# Task brief
Type out every line of the data again, exactly.

# Dataset
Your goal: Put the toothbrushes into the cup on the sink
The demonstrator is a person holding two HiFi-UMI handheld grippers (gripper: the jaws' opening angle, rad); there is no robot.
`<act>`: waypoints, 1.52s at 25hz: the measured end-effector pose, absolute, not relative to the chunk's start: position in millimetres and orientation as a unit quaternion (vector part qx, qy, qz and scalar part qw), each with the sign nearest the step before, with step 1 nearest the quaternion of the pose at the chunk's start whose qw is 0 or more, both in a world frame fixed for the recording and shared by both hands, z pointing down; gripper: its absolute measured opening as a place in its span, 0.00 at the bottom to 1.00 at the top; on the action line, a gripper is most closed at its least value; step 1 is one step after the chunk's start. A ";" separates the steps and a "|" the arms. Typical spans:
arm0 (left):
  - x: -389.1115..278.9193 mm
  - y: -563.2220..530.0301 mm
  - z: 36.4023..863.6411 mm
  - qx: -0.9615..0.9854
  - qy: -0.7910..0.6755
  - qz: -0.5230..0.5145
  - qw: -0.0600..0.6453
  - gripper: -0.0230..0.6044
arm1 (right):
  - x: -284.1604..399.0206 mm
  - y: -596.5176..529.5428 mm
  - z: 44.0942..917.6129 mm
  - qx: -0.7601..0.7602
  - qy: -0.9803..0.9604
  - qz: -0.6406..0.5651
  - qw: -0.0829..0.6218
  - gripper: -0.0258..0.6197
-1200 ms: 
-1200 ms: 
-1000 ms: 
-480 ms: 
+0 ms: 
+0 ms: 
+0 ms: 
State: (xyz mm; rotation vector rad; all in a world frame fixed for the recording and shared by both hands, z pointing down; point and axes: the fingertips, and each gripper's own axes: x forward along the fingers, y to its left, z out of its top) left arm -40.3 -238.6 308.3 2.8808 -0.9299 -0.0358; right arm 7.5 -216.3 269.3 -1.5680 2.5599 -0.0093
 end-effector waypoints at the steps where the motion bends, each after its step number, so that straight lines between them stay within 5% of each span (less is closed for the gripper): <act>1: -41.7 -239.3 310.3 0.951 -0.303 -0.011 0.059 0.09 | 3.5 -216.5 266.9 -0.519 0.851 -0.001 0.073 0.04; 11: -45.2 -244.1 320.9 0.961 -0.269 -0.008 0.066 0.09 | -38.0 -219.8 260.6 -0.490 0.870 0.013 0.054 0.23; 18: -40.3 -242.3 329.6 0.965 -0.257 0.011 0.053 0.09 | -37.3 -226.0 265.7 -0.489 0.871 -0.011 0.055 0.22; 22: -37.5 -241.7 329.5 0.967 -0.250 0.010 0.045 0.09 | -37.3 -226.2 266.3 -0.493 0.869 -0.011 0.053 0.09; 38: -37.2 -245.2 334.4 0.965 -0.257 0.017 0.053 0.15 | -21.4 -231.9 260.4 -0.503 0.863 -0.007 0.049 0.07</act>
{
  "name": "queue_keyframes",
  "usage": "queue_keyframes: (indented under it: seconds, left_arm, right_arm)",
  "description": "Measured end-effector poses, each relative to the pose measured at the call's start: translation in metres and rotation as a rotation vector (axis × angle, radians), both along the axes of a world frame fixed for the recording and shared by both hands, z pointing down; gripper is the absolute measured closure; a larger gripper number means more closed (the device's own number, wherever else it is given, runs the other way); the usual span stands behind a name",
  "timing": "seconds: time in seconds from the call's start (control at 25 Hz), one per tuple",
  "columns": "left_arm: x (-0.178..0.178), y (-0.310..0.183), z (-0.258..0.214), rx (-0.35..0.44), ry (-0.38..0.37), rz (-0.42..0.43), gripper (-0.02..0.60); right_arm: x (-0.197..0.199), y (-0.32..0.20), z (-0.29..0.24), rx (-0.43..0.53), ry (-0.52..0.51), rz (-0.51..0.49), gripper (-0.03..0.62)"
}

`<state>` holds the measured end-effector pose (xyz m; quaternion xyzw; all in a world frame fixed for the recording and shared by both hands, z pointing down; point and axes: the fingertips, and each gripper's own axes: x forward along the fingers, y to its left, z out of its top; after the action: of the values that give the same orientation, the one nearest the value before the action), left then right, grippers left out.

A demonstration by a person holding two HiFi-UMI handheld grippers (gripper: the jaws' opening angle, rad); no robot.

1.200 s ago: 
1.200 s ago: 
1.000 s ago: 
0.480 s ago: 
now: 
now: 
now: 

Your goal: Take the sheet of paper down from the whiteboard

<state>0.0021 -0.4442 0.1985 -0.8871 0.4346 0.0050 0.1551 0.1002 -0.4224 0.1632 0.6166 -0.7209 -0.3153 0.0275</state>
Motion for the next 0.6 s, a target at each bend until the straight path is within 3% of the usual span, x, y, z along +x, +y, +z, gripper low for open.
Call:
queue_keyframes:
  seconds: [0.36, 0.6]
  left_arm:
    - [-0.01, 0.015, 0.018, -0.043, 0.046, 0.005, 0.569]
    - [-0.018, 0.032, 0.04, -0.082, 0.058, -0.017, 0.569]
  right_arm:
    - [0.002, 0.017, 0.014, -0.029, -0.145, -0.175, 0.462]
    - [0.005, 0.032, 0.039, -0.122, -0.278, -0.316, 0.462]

# Task answer
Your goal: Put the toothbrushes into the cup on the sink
The demonstrator is a person holding two HiFi-UMI handheld grippers (gripper: the jaws' opening angle, rad); there is no robot.
`<act>`: waypoints, 1.52s at 25hz: the measured end-effector pose, absolute, not relative to the chunk's start: position in millimetres and orientation as a unit quaternion (vector part qx, qy, qz and scalar part qw), each with the sign nearest the step before, with step 1 nearest the quaternion of the pose at the chunk's start whose qw is 0 or more, both in a world frame fixed for the recording and shared by both hands, z pointing down; gripper: its absolute measured opening as a place in its span, 0.00 at the bottom to 1.00 at the top; on the action line, a gripper is most closed at its least value; step 1 is one step after the chunk's start. A ";" separates the steps and a "|" the arms. Typical spans:
arm0 (left):
  - x: -389.1115..278.9193 mm
  - y: -563.2220..530.0301 mm
  - z: 36.4023..863.6411 mm
  - qx: -0.9615..0.9854
  - qy: -0.7910..0.6755
  - qz: -0.5230..0.5145
  - qw: -0.0600..0.6453
  - gripper: -0.0230..0.6044
arm1 (right):
  - x: -284.1604..399.0206 mm
  - y: -596.5176..529.5428 mm
  - z: 44.0942..917.6129 mm
  - qx: -0.7601..0.7602
  - qy: -0.9803..0.9604
  - qz: -0.6406..0.5651
  - qw: -0.0829..0.6218
  - gripper: -0.0258..0.6197
-1200 ms: 
-1200 ms: 
-1000 ms: 
-480 ms: 
+0 ms: 
+0 ms: 
+0 ms: 
State: (xyz mm; rotation vector rad; all in a world frame fixed for the recording and shared by both hands, z pointing down; point and axes: the fingertips, and each gripper's own axes: x forward along the fingers, y to its left, z out of its top) left arm -40.3 -238.6 308.3 2.8808 -0.9299 -0.0358; right arm 7.5 -216.3 269.3 -1.5680 2.5599 -0.0093
 end-effector waypoints at the steps where the motion bends, each after its step number, so that straight lines between them stay within 5% of each span (less is closed for the gripper): <act>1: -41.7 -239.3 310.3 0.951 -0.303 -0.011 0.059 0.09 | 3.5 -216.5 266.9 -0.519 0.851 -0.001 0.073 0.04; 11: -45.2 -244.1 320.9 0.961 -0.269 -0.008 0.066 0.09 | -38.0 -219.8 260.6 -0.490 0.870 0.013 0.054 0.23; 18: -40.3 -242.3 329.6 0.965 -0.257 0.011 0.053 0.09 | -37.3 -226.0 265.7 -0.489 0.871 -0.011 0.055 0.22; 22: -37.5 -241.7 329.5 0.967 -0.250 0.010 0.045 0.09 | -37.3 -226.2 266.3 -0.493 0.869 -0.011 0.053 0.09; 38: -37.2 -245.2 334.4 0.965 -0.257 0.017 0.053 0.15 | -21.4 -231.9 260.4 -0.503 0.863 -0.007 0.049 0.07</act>
{
  "name": "queue_keyframes",
  "usage": "queue_keyframes: (indented under it: seconds, left_arm, right_arm)",
  "description": "Measured end-effector poses, each relative to the pose measured at the call's start: translation in metres and rotation as a rotation vector (axis × angle, radians), both along the axes of a world frame fixed for the recording and shared by both hands, z pointing down; gripper is the absolute measured closure; a larger gripper number means more closed (the device's own number, wherever else it is given, runs the other way); the usual span stands behind a name",
  "timing": "seconds: time in seconds from the call's start (control at 25 Hz), one per tuple",
  "columns": "left_arm: x (-0.178..0.178), y (-0.310..0.183), z (-0.258..0.214), rx (-0.35..0.44), ry (-0.38..0.37), rz (-0.42..0.43), gripper (-0.02..0.60); right_arm: x (-0.197..0.199), y (-0.32..0.20), z (-0.29..0.24), rx (-0.43..0.53), ry (-0.52..0.51), rz (-0.51..0.49), gripper (-0.03..0.62)"
}

`<state>` holds the measured end-effector pose (xyz m; quaternion xyzw; all in a world frame fixed for the recording and shared by both hands, z pointing down; point and axes: the fingertips, and each gripper's own axes: x forward along the fingers, y to its left, z out of its top; after the action: of the values that give the same orientation, the one nearest the value before the action), left then right, grippers left out.

A demonstration by a person holding two HiFi-UMI handheld grippers (gripper: the jaws' opening angle, rad); no robot.

1.200 s ago: 
1.200 s ago: 
1.000 s ago: 
0.480 s ago: 
now: 
now: 
now: 

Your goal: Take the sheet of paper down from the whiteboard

<state>0.0021 -0.4442 0.1985 -0.8871 0.4346 0.0050 0.1551 0.1002 -0.4224 0.1632 0.6166 -0.7209 -0.3153 0.0275</state>
Motion for the next 0.6 s, a target at each bend until the straight path is within 3% of the usual span, x, y, z along +x, +y, +z, gripper low for open.
Call:
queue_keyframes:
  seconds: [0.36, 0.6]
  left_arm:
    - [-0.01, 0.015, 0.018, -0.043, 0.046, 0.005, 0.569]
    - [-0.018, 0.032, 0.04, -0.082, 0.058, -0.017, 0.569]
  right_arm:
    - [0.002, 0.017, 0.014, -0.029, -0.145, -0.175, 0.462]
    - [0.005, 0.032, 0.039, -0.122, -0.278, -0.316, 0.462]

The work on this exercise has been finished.